[Records from a collection]
+++

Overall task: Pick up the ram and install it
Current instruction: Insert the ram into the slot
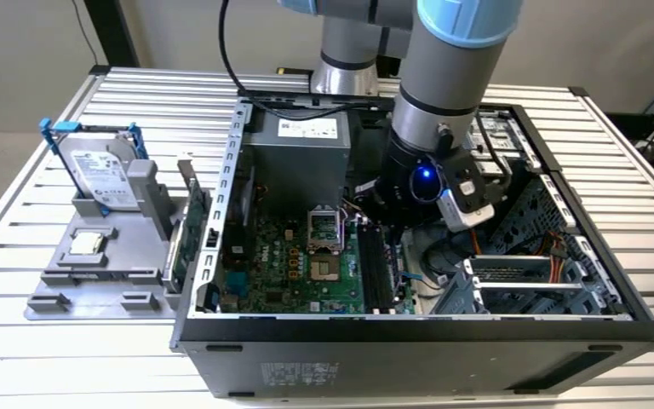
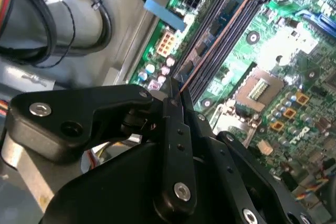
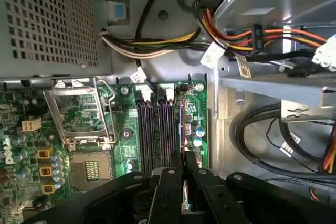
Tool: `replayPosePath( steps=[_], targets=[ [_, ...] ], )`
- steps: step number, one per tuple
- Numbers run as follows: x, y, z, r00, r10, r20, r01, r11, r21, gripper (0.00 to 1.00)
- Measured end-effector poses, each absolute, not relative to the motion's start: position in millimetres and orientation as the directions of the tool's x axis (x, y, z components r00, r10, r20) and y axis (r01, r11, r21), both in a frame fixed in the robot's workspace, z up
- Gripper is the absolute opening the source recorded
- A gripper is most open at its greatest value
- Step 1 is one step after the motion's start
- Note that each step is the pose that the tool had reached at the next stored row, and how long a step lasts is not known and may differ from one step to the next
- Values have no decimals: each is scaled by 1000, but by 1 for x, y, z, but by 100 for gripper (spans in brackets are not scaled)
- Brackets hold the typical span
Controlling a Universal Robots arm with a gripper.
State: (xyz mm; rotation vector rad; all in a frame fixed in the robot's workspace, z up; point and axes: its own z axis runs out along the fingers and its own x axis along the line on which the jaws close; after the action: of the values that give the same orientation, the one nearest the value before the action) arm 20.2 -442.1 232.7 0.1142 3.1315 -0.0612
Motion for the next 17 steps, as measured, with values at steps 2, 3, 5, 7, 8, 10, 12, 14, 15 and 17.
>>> replayPosePath(
  steps=[2,3,5,7,8,10,12,14,15,17],
  targets=[
    [19,-445,233,-998,65,-9,65,997,-39,0],
    [18,-445,233,-998,63,-9,63,997,-39,0],
    [13,-446,232,-998,60,-9,60,997,-39,0],
    [11,-446,230,-998,58,-10,58,998,-39,0],
    [11,-446,229,-998,58,-10,58,998,-39,0],
    [11,-446,226,-998,57,-11,58,998,-39,0],
    [11,-445,224,-998,56,-11,56,998,-39,0],
    [12,-445,223,-999,54,-11,54,998,-39,0],
    [12,-445,223,-999,53,-11,53,998,-40,0],
    [13,-445,222,-999,50,-11,51,998,-39,0]
  ],
)
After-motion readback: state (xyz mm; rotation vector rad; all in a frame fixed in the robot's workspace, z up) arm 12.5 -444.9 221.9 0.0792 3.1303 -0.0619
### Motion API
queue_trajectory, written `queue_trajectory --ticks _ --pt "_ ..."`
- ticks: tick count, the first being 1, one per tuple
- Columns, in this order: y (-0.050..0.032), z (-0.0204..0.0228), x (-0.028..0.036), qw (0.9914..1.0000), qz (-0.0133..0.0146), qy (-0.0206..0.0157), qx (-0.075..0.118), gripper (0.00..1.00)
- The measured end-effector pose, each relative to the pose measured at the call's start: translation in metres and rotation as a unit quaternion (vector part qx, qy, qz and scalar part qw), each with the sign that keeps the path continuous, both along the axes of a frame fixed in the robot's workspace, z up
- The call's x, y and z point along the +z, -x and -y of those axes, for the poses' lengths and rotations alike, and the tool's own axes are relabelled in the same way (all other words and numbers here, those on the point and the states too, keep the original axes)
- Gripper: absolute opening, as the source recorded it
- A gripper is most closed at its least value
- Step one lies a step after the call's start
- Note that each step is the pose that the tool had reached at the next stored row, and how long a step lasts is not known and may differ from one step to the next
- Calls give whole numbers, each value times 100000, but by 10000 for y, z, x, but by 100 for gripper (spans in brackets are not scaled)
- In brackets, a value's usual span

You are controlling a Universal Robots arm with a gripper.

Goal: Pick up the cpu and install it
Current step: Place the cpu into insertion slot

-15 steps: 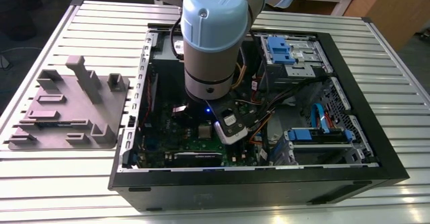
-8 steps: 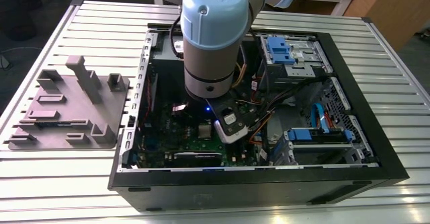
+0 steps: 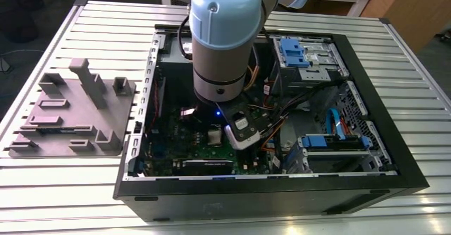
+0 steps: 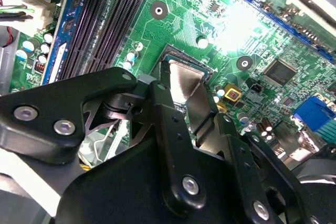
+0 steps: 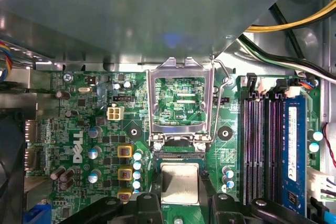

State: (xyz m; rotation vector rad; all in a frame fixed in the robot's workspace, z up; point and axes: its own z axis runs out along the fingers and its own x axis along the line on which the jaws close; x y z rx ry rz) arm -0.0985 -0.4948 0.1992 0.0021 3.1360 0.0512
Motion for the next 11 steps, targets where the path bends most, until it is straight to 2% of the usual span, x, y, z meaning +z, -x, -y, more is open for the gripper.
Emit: queue_trajectory --ticks 11 --pt "-7 3 -12 100000 2 -8 -7 39"
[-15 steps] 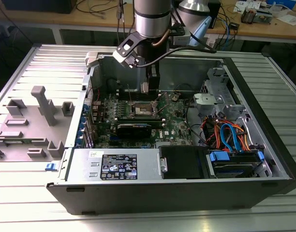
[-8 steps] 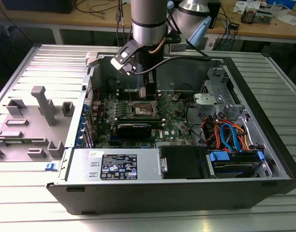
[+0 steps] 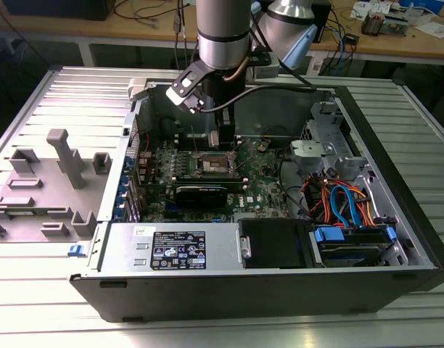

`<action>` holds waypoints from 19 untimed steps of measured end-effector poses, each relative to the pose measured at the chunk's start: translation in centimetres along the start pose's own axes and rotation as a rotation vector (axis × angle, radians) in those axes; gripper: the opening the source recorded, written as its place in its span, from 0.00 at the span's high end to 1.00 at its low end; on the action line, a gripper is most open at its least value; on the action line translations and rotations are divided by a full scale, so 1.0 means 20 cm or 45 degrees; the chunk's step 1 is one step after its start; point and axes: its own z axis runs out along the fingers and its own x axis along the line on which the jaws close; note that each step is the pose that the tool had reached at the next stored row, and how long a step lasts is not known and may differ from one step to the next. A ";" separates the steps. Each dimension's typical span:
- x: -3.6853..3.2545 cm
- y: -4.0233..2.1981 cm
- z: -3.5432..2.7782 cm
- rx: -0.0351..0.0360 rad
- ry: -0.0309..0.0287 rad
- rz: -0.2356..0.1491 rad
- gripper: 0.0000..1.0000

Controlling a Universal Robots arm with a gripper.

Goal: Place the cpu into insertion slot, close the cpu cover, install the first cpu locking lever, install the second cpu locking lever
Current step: 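Place the cpu into insertion slot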

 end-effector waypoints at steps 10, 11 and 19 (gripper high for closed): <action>-0.001 -0.007 0.041 -0.0017 0.0000 0.000 0.46; -0.001 -0.009 0.050 -0.0018 0.0000 0.001 0.46; -0.003 -0.043 0.149 -0.0069 -0.0037 0.048 0.46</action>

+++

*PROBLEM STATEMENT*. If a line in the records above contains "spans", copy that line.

*THE COMPLETED TASK*.
- Values have no decimals: each is scaled by 1000, but by 1 for x, y, z, but by 100 for gripper (spans in brackets are not scaled)
- Calls give whole numbers, each value times 100000, but by 10000 for y, z, x, but by 100 for gripper (spans in brackets are not scaled)

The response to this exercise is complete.